Remember My Past Blessings

Do you have people in your life who only talk to you when they want something? Conversations that revolve around the other person's needs or demands make it hard to develop true fellowship. These one-sided relationships can lead to us feeling used and manipulated. Yet that is exactly what many of us do to God when we only approach Him in prayer with a need or desire. We give Him our laundry lists of prayer requests without spending any time praising Him, thanking Him for our past blessings or seeking a relationship with Him. We pray for future events without acknowledging His help in the past. Our forgetfulness is an indication of our ingratitude toward God and it renders our prayers ineffective.

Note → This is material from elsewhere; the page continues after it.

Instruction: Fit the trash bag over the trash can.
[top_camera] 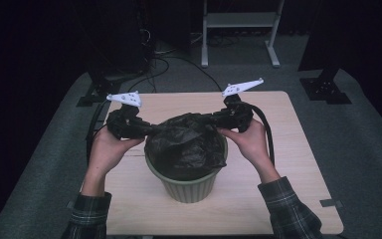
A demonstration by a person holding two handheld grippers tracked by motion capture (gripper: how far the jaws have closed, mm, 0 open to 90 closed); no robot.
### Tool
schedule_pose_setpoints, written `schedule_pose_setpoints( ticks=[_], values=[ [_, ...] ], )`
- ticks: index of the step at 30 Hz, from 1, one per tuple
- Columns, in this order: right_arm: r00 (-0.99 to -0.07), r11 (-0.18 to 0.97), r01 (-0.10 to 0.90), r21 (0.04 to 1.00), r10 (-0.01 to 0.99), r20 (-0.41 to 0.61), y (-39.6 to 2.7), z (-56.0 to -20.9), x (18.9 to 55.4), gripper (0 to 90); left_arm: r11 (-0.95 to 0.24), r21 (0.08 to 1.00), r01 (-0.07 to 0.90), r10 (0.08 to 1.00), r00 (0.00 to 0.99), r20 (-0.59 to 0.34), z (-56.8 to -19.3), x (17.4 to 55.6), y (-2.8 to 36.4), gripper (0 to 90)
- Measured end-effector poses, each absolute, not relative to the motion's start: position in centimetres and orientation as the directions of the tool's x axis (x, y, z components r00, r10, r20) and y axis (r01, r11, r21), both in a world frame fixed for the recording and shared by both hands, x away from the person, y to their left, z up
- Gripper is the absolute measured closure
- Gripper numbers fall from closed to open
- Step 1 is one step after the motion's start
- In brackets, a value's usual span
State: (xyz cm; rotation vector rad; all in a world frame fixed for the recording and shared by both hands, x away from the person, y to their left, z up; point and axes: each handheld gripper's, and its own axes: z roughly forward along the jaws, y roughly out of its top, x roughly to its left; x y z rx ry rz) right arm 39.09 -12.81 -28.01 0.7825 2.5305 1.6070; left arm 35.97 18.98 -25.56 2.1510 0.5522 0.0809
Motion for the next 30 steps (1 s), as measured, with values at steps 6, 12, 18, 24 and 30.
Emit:
schedule_pose_setpoints(
  ticks=[6,12,18,24,30],
  values=[
    [-0.871,0.315,0.344,0.884,0.458,0.176,-15.2,-27.0,37.8,89.8,-0.475,0.790,0.387,0.472,0.870,-0.142,-25.6,35.6,21.7,89.8],
    [-0.874,0.298,0.305,0.905,0.465,0.142,-17.4,-26.1,36.4,89.8,-0.430,0.805,0.408,0.511,0.845,-0.156,-25.8,35.1,24.1,89.9],
    [-0.887,0.315,0.280,0.907,0.447,0.119,-17.6,-25.9,35.3,89.8,-0.418,0.809,0.413,0.521,0.838,-0.159,-26.3,34.7,24.9,89.7],
    [-0.911,0.346,0.238,0.907,0.403,0.085,-16.6,-26.0,34.2,89.8,-0.355,0.856,0.377,0.546,0.827,-0.138,-25.5,35.0,24.8,55.4],
    [-0.919,0.357,0.224,0.907,0.388,0.074,-16.0,-25.9,34.0,89.8,-0.381,0.863,0.331,0.517,0.850,-0.098,-23.9,36.7,22.1,42.9]
  ],
)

Yet none of this shocks God. God knows us better than we know ourselves. He knows we are a forgetful people. He knows our capacity for ingratitude. He knows our capacity for reinventing the truth. He knows our capacity for taking credit for His provision. Throughout the Scriptures we see God reminding His people of His blessings. He often urged them to set up visible memorials of His past provision so they would be filled with prayer and praise. Without these reminders, the people would forget God's faithfulness.

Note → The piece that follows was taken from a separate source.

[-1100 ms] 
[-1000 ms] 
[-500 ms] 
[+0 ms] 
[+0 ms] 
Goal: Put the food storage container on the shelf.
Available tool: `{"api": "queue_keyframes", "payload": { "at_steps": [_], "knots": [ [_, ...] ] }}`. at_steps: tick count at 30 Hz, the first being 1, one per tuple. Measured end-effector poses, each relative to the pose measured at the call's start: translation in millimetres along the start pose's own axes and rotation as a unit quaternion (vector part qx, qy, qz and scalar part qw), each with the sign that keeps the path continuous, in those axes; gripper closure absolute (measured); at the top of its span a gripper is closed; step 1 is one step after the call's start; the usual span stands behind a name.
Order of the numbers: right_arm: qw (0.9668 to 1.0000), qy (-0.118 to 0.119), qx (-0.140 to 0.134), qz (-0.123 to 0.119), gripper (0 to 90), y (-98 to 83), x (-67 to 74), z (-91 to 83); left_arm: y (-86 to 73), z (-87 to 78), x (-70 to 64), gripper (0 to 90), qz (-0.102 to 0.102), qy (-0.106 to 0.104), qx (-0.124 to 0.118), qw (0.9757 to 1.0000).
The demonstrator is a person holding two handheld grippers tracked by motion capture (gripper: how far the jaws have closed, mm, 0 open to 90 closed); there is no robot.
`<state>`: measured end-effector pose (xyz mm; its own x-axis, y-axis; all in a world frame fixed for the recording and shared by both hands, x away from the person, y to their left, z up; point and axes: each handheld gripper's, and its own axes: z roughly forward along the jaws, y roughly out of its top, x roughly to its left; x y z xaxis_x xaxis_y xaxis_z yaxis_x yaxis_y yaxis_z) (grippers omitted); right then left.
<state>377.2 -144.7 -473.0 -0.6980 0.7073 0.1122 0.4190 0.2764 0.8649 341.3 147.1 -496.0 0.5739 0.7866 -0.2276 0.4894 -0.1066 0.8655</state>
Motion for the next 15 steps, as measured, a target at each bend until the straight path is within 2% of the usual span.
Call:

When God miraculously brought His people out of slavery in Egypt, they quickly succumbed to ingratitude towards God. They grumbled and complained and murmured every time they faced a new challenge, instead of thanking God for His ever-present hand. Their attitude prevented them from entering the Promised Land for 40 years until that grumbling generation had died out in the wilderness.

After God's people finally reached the Promised Land, God told them to create a monument as a reminder of His supernatural aid in crossing the Jordan River. "When the whole nation had finished crossing the Jordan, the Lord said to Joshua, ‘Choose twelve men from among the people, one from each tribe, and tell them to take up twelve stones from the middle of the Jordan from right where the priests stood and to carry them over with you and put them down at the place where you stay tonight'" (Joshua 4:1-3). Joshua carried out the Lord's commands and explained to the men that this would "serve as a sign among you. In the future, when your children ask you, ‘What do these stones mean?' tell them that the flow of the Jordan was cut off before the ark of the covenant of the Lord.…These stones are to be a memorial to the people of Israel forever" (Joshua 4:6, 7).

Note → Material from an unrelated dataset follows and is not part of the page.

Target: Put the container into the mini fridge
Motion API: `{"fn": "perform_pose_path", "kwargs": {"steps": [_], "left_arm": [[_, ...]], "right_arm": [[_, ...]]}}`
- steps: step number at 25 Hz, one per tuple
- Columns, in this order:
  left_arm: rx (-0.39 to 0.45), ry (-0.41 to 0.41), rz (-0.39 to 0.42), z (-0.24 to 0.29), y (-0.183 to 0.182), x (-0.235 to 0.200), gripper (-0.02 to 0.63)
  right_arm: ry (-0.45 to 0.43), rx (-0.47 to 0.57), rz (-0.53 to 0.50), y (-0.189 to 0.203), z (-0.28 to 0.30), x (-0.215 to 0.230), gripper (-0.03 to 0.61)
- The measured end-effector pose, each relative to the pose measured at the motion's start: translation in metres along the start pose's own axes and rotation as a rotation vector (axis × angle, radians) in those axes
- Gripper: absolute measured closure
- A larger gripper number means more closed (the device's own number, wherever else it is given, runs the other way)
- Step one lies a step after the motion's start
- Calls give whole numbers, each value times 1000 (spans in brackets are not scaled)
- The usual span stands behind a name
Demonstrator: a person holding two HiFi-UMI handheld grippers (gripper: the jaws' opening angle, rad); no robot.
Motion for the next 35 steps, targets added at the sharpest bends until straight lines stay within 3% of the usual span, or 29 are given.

God wants to see prayers that are filled with genuine praise and thanksgiving for what He has done in the past. He wants our hearts to be filled with awe and gratitude for His blessings. He wants us to set up memorials in our hearts testifying to the provisions He has given us.

God does not want to be taken for granted. He does not want to be given our lists of wants without any true desire to know Him. We dishonor God when we relegate Him to the role of magic genie. God answers our prayers to strengthen our faith in Him, to help us trust in His Word, to glorify Himself, and to express His love for us. Imagine how He feels when we respond to His grace and love and mercy with indifference and forgetfulness and presumption.

When we face difficult times, we often become blinded by our problems and forget how God has always provided the solutions to our past troubles. God wants to see that His past aid did not go unnoticed or unappreciated. He wants us to come to Him confidently in prayer, gratefully acknowledging His past mercies. After we have spent time in praise and thanksgiving, we can then ask Him to again help us so that our blessings can glorify Him.